The context in which I shall be discussing economic forecasts is the control of inflation. I hope it is common ground that inflation responds to economic developments with a lag (although there are some changes, eg changes in indirect taxes, which can affect the price level immediately).

Thus policy actions taken today will affect inflation over a period of up to two years or more. It follows that anyone taking policy actions to control inflation must, at least implicitly, be thinking about the effects on inflation in the future; ie, they are forecasting.

I should emphasise that the following account represents my own views, which may or may not be shared by my colleagues. We are all individually responsible for our own decisions and are free to use the forecasts to inform our decisions in the way we think best.

The immediate point is that we do not rely wholly on formal methods to reach decisions. The econometric model that is used in the Bank to help produce the forecasts uses about 150 economic variables; but each month the MPC is presented with information on a thousand or so variables.

If we believe that the variables that are not included in the model are relevant to our decision, we obviously want to take them into account. There are considerable advantages to using the forecast as a framework for doing this.

For one thing, it gives us a language with which we are familiar. We are used to watching an economy unfold and thinking about how it will develop. We also have some ideas about the normal ranges within which an economy will behave (although, of course, we can all be surprised).

In fact, the Bank uses a suite of models, and we use our intuition and theoretical understanding to decide which particular model is appropriate to thinking about the current circumstances.

We can also develop ad hoc models to explore particular developments - for example, the implications of a possible credit crunch.

We go from one set of observations to a formally produced forecast, and we then adjust that forecast in the light of all other information that we believe is relevant.

The forecast represents the collective view of the MPC members. It is not necessarily anyone's individual forecast, nor is it the average of the individual forecasts.

If the MPC were told to go away until it had produced a single forecast, this is the forecast it would produce after discussion and compromise.

Does the forecast imply a decision? The practical answer is, clearly not. At the time of the February inflation forecast, the committee was divided four-four on whether interest rates should be raised. At the time of the August inflation forecast, seven members voted for no change, one voted for a cut and one voted for an increase. So it is clearly possible to produce a collective forecast and yet disagree about the interest rate decision.
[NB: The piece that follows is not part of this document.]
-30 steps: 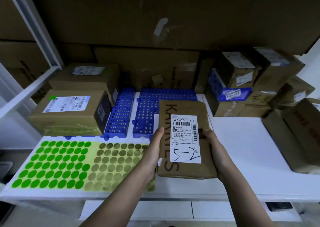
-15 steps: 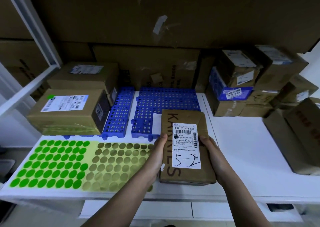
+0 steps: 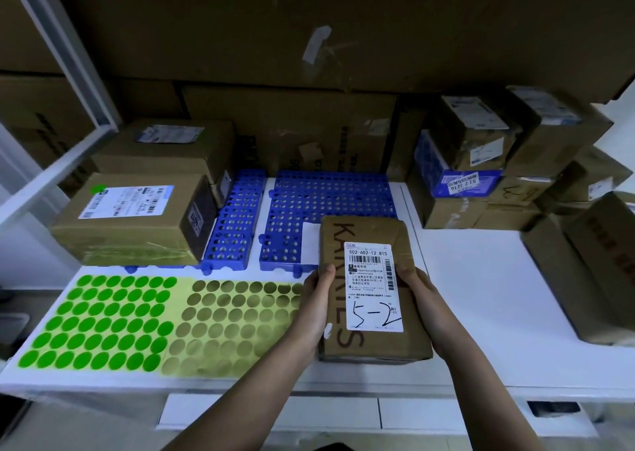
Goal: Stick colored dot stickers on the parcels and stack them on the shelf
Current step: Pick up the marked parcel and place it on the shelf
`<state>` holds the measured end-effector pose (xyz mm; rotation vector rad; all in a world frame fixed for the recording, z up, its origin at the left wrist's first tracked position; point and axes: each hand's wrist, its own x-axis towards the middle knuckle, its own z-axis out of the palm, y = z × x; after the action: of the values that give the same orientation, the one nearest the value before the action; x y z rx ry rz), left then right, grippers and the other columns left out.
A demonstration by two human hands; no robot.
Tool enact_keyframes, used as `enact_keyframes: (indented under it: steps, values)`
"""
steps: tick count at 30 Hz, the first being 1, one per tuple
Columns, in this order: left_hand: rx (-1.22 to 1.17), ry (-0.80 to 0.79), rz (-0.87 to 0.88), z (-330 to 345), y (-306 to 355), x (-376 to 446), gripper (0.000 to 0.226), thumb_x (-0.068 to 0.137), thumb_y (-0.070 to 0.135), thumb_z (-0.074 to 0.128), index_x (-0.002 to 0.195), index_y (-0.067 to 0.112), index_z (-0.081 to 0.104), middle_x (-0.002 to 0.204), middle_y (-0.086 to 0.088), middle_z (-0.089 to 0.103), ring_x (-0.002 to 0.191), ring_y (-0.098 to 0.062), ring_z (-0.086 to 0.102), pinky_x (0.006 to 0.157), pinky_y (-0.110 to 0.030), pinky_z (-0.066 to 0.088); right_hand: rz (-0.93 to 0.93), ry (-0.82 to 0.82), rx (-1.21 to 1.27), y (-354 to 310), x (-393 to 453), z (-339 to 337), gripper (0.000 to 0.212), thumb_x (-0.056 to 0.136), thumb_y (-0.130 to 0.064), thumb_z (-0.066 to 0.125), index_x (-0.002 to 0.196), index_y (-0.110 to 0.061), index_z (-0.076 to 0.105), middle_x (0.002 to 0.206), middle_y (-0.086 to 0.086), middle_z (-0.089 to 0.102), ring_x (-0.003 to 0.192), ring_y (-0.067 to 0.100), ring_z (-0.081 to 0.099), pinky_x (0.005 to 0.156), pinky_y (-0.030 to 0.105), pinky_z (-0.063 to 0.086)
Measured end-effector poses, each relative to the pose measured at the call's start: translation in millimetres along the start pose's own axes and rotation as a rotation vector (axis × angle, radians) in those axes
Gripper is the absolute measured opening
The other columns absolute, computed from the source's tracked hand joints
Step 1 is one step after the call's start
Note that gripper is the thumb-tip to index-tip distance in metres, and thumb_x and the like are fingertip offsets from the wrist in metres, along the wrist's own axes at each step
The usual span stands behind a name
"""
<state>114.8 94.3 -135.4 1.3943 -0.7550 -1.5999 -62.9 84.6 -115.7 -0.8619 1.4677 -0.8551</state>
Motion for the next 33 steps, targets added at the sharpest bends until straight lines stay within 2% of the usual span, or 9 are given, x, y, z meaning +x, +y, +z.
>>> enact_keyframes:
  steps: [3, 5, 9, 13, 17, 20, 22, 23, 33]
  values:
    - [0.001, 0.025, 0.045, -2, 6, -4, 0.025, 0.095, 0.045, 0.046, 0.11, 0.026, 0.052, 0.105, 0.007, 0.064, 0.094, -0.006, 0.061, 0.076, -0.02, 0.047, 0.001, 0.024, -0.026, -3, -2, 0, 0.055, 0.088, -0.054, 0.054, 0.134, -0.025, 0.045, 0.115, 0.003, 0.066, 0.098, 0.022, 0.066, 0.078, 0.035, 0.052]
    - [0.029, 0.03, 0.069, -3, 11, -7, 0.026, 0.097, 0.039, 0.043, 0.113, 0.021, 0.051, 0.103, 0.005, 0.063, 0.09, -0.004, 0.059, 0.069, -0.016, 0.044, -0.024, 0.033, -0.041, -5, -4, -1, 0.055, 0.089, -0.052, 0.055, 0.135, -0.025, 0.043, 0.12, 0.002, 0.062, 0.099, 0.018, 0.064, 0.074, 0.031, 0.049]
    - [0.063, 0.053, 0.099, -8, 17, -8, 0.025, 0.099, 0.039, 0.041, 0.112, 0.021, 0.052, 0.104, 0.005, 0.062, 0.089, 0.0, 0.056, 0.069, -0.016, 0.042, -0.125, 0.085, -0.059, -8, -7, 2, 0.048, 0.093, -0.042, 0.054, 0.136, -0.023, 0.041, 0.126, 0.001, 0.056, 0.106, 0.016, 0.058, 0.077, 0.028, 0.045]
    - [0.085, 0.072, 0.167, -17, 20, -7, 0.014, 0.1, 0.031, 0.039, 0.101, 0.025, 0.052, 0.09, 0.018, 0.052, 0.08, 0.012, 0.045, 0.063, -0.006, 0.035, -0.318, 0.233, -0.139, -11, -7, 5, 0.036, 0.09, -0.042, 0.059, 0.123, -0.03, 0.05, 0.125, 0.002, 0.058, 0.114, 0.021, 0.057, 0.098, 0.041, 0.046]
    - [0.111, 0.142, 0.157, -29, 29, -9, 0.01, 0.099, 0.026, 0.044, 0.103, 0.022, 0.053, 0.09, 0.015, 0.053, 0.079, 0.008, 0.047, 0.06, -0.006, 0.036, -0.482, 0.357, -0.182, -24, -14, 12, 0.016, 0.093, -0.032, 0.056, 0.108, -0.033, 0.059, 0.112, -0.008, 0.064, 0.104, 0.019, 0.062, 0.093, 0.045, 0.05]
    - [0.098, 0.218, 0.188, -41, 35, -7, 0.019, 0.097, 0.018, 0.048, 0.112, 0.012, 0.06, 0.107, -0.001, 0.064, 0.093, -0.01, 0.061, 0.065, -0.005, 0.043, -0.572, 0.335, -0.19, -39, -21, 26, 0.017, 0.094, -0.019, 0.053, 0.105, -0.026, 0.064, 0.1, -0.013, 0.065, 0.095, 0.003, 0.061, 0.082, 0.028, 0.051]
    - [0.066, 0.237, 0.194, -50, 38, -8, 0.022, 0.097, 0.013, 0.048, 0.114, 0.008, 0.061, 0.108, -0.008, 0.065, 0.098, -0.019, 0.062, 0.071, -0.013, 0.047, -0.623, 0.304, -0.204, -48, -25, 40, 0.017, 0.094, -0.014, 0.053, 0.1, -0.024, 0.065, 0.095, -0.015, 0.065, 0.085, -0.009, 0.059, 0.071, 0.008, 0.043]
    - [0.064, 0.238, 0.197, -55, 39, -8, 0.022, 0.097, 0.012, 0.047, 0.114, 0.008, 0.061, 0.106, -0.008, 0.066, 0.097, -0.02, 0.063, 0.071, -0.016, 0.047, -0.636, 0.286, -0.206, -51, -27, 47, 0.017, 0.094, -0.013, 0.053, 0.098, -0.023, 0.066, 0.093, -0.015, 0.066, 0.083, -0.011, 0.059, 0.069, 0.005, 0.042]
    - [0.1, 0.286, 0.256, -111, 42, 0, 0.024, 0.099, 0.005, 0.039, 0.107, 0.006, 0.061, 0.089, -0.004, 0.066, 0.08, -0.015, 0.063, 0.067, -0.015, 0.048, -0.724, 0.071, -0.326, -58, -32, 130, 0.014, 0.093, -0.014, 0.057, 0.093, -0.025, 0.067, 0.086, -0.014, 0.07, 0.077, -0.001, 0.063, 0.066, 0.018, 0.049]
The Government has given the MPC a function that is not precisely specified. The objective is clearly defined: the target "at all times" is a 12-month inflation rate of retail prices, excluding mortgage interest payments, of 2.5 per cent. But the Chancellor's letter setting out the remit also says:

"The framework takes into account that any economy, at some point, can suffer from external events or temporary difficulties, often beyond its control. The framework is based on the recognition that the real inflation rate will, on occasions, depart from its target as a result of shocks and disturbances. Attempts to keep inflation at the inflation target in these circumstances may cause undesirable volatility in output."

There is room for disagreement about "undesirable volatility". There is also room for disagreement about whether policy should be directed at the mean, the mode or the median of future inflation. So, even if there is agreement about the forecast, there is no simple mapping from the forecast to the policy decision.

Do we have an inflated view of our ability to control inflation? The Inflation Report shows the probability distribution of the inflation forecast. The August Report suggests that the 50 per cent confidence band for inflation in the third quarter of 2000 is about 1.9 per cent to 3.3 per cent.

That means there is a 50-50 chance that inflation will lie outside that range.

I do not know whether that is excessively modest or excessively boastful - but we are certainly not claiming that we know precisely what level inflation will be in two years' time.